▶ _SUPPLIED RECORDS_:
-- Opening Marker --
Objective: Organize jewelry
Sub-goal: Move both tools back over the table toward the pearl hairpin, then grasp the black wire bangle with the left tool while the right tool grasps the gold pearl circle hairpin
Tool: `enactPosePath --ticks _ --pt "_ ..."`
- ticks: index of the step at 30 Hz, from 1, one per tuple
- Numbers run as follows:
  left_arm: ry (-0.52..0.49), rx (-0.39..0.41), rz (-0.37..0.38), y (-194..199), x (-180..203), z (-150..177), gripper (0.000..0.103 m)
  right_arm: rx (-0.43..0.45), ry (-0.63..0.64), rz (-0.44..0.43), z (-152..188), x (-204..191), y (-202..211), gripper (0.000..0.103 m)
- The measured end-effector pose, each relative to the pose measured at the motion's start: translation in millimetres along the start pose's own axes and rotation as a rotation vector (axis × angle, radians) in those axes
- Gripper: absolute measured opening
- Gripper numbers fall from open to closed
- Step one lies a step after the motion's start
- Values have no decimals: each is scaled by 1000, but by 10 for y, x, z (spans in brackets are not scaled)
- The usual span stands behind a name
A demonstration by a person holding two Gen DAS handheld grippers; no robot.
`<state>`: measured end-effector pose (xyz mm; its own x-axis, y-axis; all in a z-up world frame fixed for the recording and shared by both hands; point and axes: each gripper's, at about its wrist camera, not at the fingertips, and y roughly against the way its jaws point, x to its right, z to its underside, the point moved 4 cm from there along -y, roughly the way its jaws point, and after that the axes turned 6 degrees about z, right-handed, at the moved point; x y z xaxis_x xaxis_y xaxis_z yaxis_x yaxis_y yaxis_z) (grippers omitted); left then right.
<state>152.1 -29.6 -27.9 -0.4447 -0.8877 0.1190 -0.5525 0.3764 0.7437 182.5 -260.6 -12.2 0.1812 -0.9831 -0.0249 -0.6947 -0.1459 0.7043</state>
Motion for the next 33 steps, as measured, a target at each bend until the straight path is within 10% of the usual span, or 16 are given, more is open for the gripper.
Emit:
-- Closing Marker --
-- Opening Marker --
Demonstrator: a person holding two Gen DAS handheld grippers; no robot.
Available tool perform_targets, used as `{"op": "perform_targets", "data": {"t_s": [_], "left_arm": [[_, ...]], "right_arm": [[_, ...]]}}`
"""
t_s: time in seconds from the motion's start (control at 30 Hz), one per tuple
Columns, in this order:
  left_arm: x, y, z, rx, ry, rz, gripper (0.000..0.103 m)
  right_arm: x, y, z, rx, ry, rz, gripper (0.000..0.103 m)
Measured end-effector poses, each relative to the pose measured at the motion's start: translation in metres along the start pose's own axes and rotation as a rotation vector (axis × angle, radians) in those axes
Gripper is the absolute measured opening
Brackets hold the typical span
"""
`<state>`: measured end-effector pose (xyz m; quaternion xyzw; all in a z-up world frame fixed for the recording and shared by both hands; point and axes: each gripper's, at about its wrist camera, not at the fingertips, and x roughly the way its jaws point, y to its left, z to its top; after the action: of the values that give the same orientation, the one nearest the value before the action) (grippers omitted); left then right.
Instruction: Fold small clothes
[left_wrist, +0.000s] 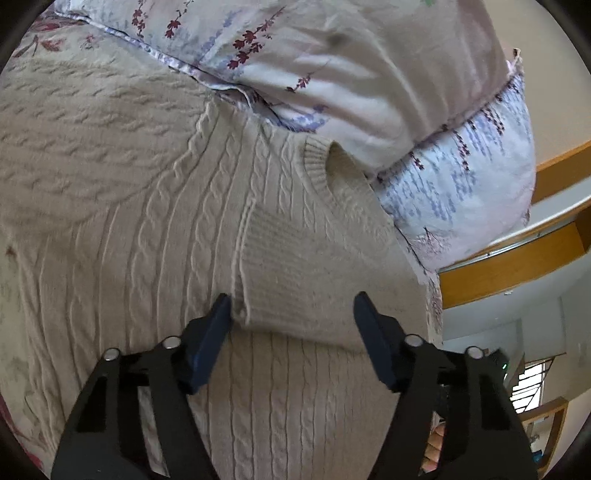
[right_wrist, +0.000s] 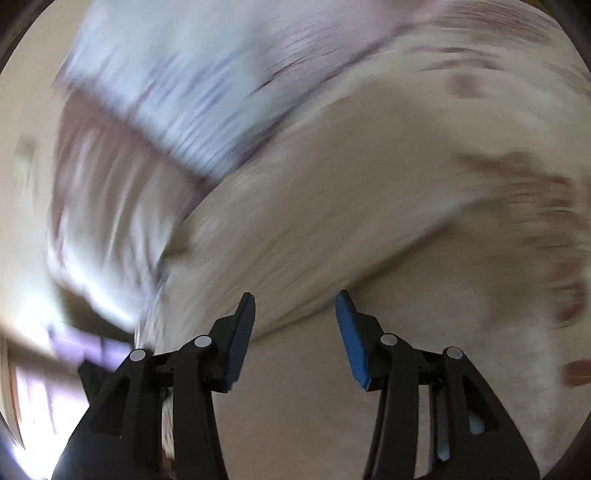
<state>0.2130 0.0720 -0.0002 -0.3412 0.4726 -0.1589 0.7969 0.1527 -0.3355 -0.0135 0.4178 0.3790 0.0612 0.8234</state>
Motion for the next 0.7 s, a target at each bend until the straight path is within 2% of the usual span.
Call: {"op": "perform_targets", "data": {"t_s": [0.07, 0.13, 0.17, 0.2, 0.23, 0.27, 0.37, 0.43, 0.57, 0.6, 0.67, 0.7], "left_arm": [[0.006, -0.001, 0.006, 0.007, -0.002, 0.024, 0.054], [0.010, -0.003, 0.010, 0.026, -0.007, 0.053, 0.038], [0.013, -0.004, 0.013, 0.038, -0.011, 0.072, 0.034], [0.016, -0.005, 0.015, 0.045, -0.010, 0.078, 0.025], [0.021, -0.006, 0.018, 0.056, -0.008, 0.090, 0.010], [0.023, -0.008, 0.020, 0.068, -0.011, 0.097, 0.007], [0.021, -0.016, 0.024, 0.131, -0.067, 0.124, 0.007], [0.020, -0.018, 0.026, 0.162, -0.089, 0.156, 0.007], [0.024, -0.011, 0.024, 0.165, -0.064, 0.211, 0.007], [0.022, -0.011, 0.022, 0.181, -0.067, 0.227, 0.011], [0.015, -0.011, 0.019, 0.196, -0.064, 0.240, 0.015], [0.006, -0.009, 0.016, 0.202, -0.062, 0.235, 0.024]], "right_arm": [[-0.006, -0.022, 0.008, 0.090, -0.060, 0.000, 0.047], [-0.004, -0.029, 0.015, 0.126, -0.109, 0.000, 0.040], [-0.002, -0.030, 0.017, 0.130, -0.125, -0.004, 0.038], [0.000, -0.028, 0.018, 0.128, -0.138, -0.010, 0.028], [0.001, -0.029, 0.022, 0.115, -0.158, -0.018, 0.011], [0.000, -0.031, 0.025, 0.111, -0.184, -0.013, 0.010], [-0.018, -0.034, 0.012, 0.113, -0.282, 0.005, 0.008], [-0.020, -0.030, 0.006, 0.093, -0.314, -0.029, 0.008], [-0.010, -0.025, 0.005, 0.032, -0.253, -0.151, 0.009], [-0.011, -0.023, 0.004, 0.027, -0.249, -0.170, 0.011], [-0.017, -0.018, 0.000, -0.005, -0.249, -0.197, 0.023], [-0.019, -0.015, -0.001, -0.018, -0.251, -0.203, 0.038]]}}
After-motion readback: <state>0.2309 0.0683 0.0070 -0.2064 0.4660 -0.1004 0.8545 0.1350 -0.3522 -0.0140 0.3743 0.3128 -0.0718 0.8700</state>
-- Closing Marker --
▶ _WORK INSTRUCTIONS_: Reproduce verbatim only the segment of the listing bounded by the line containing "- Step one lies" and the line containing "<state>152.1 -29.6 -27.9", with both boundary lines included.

▶ _OUTPUT OF THE TASK_:
- Step one lies a step after the motion's start
- Values have no decimals: each is scaled by 1000, but by 10 for y, x, z (spans in brackets are not scaled)
- The usual span stands behind a name
A demonstration by a person holding two Gen DAS handheld grippers; no robot.
`<state>`: measured end-effector pose (xyz mm; its own x-axis, y-axis; all in a z-up world frame fixed for the recording and shared by both hands; point and axes: each gripper's, at about its wrist camera, not at the fingertips, and y roughly against the way its jaws point, x to its right, z to its underside, the point moved 4 cm from there along -y, roughly the way its jaws point, and after that the axes turned 6 degrees about z, right-handed, at the moved point; x y z xaxis_x xaxis_y xaxis_z yaxis_x yaxis_y yaxis_z) (grippers omitted); left then right.
<state>152.1 -29.6 -27.9 -0.4447 -0.8877 0.1190 -0.5525 0.3764 0.7437 182.5 -260.6 -12.2 0.1812 -0.9831 -0.0249 -0.6947 -0.1459 0.7043</state>

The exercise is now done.